* _WHAT TO WORK ON_
Write out each line of the listing as it stands, without the images.

SUPPLIED MATERIAL START

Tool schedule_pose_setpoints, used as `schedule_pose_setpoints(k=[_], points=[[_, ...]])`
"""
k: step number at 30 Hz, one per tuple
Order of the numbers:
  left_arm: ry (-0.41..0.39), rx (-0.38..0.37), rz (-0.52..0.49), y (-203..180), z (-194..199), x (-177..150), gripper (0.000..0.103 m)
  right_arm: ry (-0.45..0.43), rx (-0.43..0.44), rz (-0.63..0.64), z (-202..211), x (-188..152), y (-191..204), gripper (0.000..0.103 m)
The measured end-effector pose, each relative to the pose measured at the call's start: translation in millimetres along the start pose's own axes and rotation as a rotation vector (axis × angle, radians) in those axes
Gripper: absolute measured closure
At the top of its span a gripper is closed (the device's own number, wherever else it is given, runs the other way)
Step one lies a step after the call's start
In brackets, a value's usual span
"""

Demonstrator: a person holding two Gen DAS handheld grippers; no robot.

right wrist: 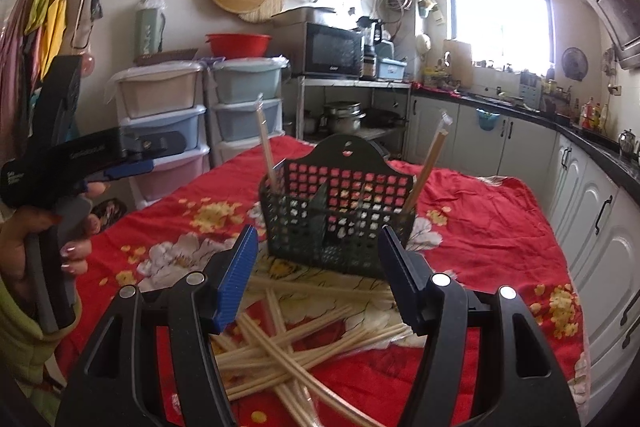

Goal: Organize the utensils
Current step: 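Reach the left tool to the chopstick pile and close it while the right tool grasps another chopstick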

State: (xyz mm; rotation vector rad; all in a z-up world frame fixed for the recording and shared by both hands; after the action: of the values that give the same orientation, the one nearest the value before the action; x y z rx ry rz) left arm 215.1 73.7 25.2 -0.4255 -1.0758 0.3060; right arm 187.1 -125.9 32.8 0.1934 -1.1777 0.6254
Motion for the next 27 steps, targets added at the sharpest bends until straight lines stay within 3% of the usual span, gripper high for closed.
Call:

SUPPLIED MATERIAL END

* _RESPONSE TO THIS TASK_
Tool schedule_pose_setpoints, used as `schedule_pose_setpoints(k=[_], points=[[_, ...]])`
"""
k: step number at 30 Hz, one per tuple
Order of the numbers:
  left_arm: ry (-0.41..0.39), rx (-0.38..0.37), rz (-0.52..0.49), y (-203..180), z (-194..199), x (-177..150), gripper (0.000..0.103 m)
  right_arm: ry (-0.45..0.43), rx (-0.43..0.44), rz (-0.63..0.64), z (-202..211), x (-188..152), y (-191..204), gripper (0.000..0.103 m)
The measured end-effector pose, each relative to the pose measured at the call's start: translation in millimetres along the start pose's own axes and rotation as a rotation vector (axis × angle, radians) in those axes
Gripper: absolute measured closure
At the top of its span a gripper is closed (the device's own number, wherever else it is given, runs the other way)
Step one lies a step after the call's start
In brackets, a value's usual span
"""

Demonstrator: a person holding two Gen DAS handheld grippers; no robot.

right wrist: 

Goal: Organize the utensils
Current step: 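Reach the left tool to the chopstick pile and close it while the right tool grasps another chopstick
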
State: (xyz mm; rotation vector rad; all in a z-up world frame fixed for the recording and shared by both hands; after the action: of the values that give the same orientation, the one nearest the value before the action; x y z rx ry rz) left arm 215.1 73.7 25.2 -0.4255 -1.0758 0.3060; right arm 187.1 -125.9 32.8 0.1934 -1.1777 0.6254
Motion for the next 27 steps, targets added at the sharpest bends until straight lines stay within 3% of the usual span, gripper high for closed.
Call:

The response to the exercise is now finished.